Papiers Fraser a également vendu en avril 2010 ses installations spécialisées dans les pâtes et papiers à Twin Rivers Paper Company, une nouvelle société également détenue par Brookfield Asset Management, prévoyant ainsi que les gains tirés de ces deux ventes d’actifs permettront de régler les réclamations des créanciers, mais pas des retraités.

« Brookfield a dit : je vends de la main droite et j’achète de la main gauche. La main gauche achète et empêche que l’usine ferme, à condition que vous renonciez au régime de retraite », ajoute Renaud Gagné, indigné que les entreprises puissent se départir de leurs responsabilités aussi facilement.

« On prend l’argent des citoyens pour subventionner une compagnie qui en a volé d’autres. Earl Jones est en prison, Lacroix est en prison pour avoir volé les économies que les gens ont mis de côté pendant leur vie. Du côté de la LACC, c’est une loi dont ils se servent pour voler le monde et c’est tout à fait légal », déplore le dirigeant syndical.

Ce qu’il craint, c’est évidemment que de telles pratiques ne deviennent monnaie courante. Et ces craintes ne sont pas futiles. « Black Diamond et White Birch essaient de nous faire le même coup, la demande est la même », indique-t-il.

Alors que Papiers White Birch bénéficie de la protection de la LACC depuis février 2010, le fonds d’investissement Black Diamond se porte acquéreur, par le biais d’une société désignée sous l’appellation WB/BD, des trois usines de l’entreprise situées au Québec, soit à Québec, Masson et Rivière-du-Loup.

« Mais cette acquisition est conditionnelle au renouvellement des conventions collectives et à la terminaison du régime de retraite actuel, dont le déficit s’élève à 160 millions $, sans quoi c’est la faillite. »

Une situation qui pourrait entraîner des pertes de revenus à la retraite de l’ordre de 35 % à 65 % pour les retraités actuels et futurs. 1000 travailleurs seraient ainsi victimes de cette transaction.

Chose certaine, il est hors de question pour le SCEP de laisser White Birch « laver ses dettes » en bénéficiant de la protection de la loi.
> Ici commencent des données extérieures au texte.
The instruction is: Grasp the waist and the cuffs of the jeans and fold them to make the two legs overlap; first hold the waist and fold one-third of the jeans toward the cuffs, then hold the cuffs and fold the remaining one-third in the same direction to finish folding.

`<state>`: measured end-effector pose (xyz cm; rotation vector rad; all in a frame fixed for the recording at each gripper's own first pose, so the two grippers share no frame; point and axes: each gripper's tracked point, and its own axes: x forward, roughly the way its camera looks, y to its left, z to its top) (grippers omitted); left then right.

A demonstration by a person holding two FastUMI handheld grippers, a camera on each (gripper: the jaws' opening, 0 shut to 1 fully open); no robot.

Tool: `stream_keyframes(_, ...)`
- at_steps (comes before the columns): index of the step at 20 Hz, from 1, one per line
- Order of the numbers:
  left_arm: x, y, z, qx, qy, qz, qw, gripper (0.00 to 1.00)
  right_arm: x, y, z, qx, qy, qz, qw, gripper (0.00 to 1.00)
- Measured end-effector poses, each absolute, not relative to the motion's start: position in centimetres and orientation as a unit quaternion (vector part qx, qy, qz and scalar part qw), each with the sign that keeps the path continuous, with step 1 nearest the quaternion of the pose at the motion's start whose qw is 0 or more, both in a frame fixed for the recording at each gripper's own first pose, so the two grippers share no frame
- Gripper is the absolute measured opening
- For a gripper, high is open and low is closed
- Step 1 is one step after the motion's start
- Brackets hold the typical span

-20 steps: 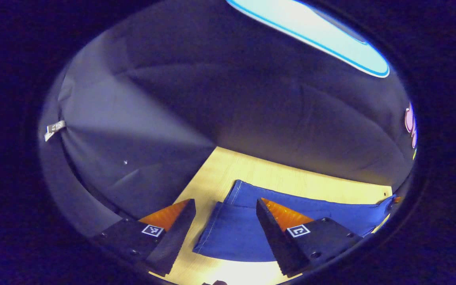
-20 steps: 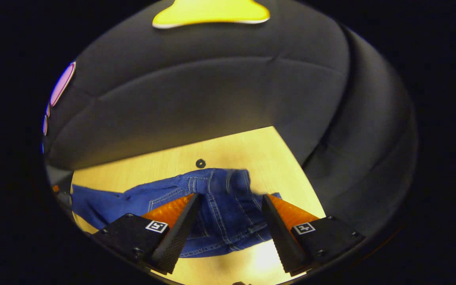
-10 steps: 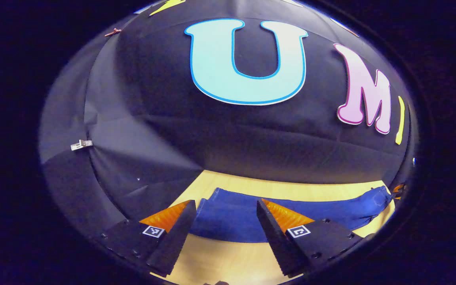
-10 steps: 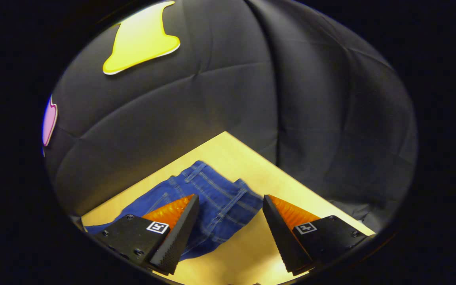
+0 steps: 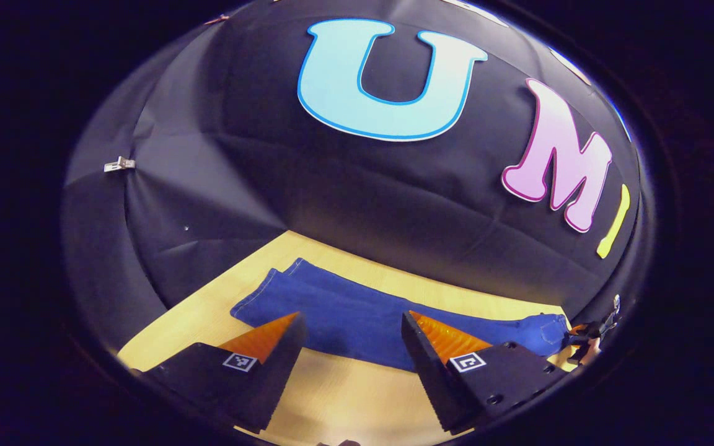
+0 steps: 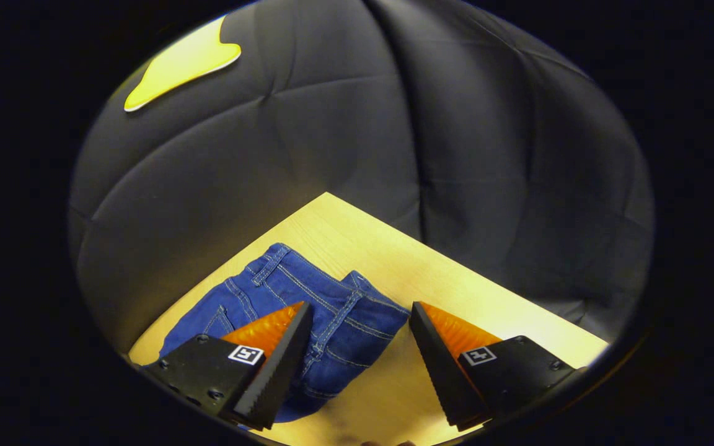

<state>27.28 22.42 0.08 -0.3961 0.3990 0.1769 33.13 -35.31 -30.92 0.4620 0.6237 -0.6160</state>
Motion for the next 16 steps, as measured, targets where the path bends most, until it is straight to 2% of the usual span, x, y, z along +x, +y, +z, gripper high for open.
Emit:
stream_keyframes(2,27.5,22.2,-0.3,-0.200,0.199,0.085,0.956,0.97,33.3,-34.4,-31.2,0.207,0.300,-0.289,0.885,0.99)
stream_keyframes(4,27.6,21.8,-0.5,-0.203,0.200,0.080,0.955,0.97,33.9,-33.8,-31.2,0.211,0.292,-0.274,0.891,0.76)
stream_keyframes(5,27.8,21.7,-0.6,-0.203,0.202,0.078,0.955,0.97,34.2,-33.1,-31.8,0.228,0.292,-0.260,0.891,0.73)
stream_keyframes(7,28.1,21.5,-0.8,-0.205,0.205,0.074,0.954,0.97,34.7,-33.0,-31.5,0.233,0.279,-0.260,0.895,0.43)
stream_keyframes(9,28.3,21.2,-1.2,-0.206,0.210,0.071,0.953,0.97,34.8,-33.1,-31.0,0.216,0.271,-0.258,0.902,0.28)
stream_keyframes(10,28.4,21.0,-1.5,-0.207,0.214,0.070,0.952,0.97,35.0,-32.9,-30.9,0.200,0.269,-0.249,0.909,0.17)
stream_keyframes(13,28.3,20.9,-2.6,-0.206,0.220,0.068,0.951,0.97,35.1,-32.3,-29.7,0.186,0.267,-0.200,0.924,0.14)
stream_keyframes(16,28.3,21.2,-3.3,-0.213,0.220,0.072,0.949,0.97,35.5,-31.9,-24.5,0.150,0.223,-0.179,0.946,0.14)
Pour Renaud Gagné, une formule similaire à ce qui s’est négocié dans le cas d’AbitibiBowater permettrait à la fois d’éviter la faillite et de conserver les régimes de retraites.

À ce sujet, le SCEP et la FTQ dénonçaient vertement, vendredi dernier, l’absence de White Birch et de Black Diamond à une rencontre organisée par la centrale syndicale avec le ministre du Développement économique, de l’Innovation et de l’Exportation, Clément Gignac, et des représentants de la Régie des rentes du Québec pour tenter de trouver une solution.

Bien qu’il semblerait que « le gouvernement n’approuvera aucune entente où les retraités ou les employés actifs seraient lessivés, où ils perdraient énormément », d’après de ce rapportait Le Soleil, le SCEP juge ce faux bond « irresponsable et méprisant ».

Renaud Gagné rappelle que, si l’entente avec AbitibiBowater ne fait pas l’unanimité, elle a au moins le mérite de sauver l’argent des retraités.

Une telle entente, à l’avantage des deux parties, serait tout à fait envisageable selon M. Gagné, tout dépendant des intentions de White Birch et de Black Diamond.